# Haven't trained for 12 days and stronger.



## Guest (Jul 30, 2014)

Im moving house and had loads to do and with the heat n all, I havent trained for 12 days now. Diet aint been great, I just dont feel hungry (maybe its the heat ?).

Thought I would do a little bit today in between painting n stuff.

I have gone up in strength on all the exercises I did ?.

Bench Press 87kg for 10 . . Now for 13. Then 91kg for 9

Dumbell Shoulder Press 26kg for 15 . . Now for 19.

Tricep Push Downs 38kg for 12 . . Now for 15.

Well chuffed :thumb: . I thought I would of been quite a bit weaker with poor diet and no training.

Just thought I would share my happiness.


----------



## Zurg (Jan 28, 2014)

You'd probably built up a little accumulated fatigue. Nearly 2 weeks off will clear that.

Congratulations mate. :thumb:


----------



## gearchange (Mar 19, 2010)

Sometimes having a nice break helps the repair process get on top of things.I find 2 weeks is the limit though,after that and it goes the other way.


----------



## Getting-Lean (Jul 18, 2014)

I had a week off couple of weeks back due to a death on the gf side, my first session back I jumped up 5kg on dbs for flat bench and the rest of my session felt easier at the same weights and reps


----------



## nWo (Mar 25, 2014)

Sounds like you were due a deload mate.


----------



## Ricky12345 (Jun 13, 2012)

Took me 3 ****ing years to be able to push 140 on bench finally nailed it due to some issues took a 2 week break a little less from the gym still to this day I haven't managed to be able to hit 140 again 6 months on


----------



## Guest (Jul 30, 2014)

Ricky12345 said:


> Took me 3 ****ing years to be able to push 140 on bench finally nailed it due to some issues took a 2 week break a little less from the gym still to this day I haven't managed to be able to hit 140 again 6 months on


Sorry to hear that mate. I would love to be doing 140 though mate. You wil nail it again soon. Bet ya.


----------



## Guest (Jul 30, 2014)

What im worrying about now is . . . I have to take my power rack down next week to take to the new house.
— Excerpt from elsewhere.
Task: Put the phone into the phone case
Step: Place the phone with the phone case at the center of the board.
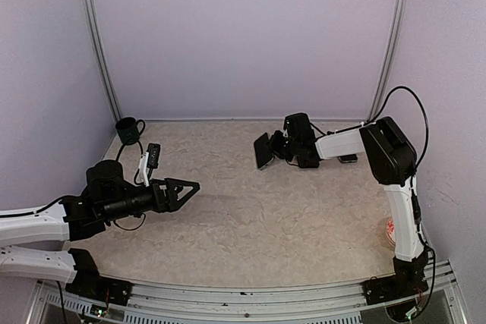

So probably cant train for over another week once its down :confused1: .


----------



## FelonE1 (Dec 23, 2013)

I had a week off last year and was stronger when I came back too.I think it's good to do sometimes


----------



## Dan94 (Dec 29, 2013)

Just like dieting, its good to take a week or two off sometimes to let your body recover and get back to 'normal'.


----------



## andyhuggins (Nov 21, 2008)

Sounds like you needed the break @dallas


----------



## Mingster (Mar 25, 2011)

Many powerlifters don't train their competition lifts for 2/3 weeks prior to a meet. Some much longer.


----------



## husky (Jan 31, 2010)

Mentzer training principles - nuff said


----------



## vtec_yo (Nov 30, 2011)

Hope this will be true for me... I'm off to the Dominican Republic for 2 weeks 5* all inclusive in 19 days!

Really looking forward to it but dreading going back to the gym again after, especially as it will be a new gym.


----------



## nWo (Mar 25, 2014)

vtec_yo said:


> Hope this will be true for me... I'm off to the Dominican Republic for 2 weeks 5* all inclusive in 19 days!
> 
> Really looking forward to it but dreading going back to the gym again after, especially as it will be a new gym.


Haven't trained for 2-3 weeks due to illness, jumped back in today and hit PBs everywhere :thumb: That said, I did have a little assistance in maintaining my strength and size :whistling:


----------



## ATMeredith (May 21, 2013)

I find that happens to me.

Having time off for 1-2 weeks (still eating the same) and then go back to training I tend be able to lift more and my body just feels so much better.


----------



## Guest (Aug 20, 2014)

Moved house and got my gym all set up now Wooohooo!.

Been 3 weeks since I last trained, now lets see how much strength I've lost :confused1:


----------



## Guest (Aug 20, 2014)

Only trouble is. My left albow is really really aching in the joint ?. Cant curl ?


----------



## bigjohnc (Apr 10, 2014)

A lot of guys doing bodybuilding routines don't deload often enough.

Look at the 5,3,1 strength routine. you deload every 4th week. Bodybuilding routines don't have you going up to 90% of a 1rm so you don't need to deload as often but you see my point.


----------



## staffs_lad (Mar 10, 2013)

Que half the board going on a two week bender in search of them "gainz".


----------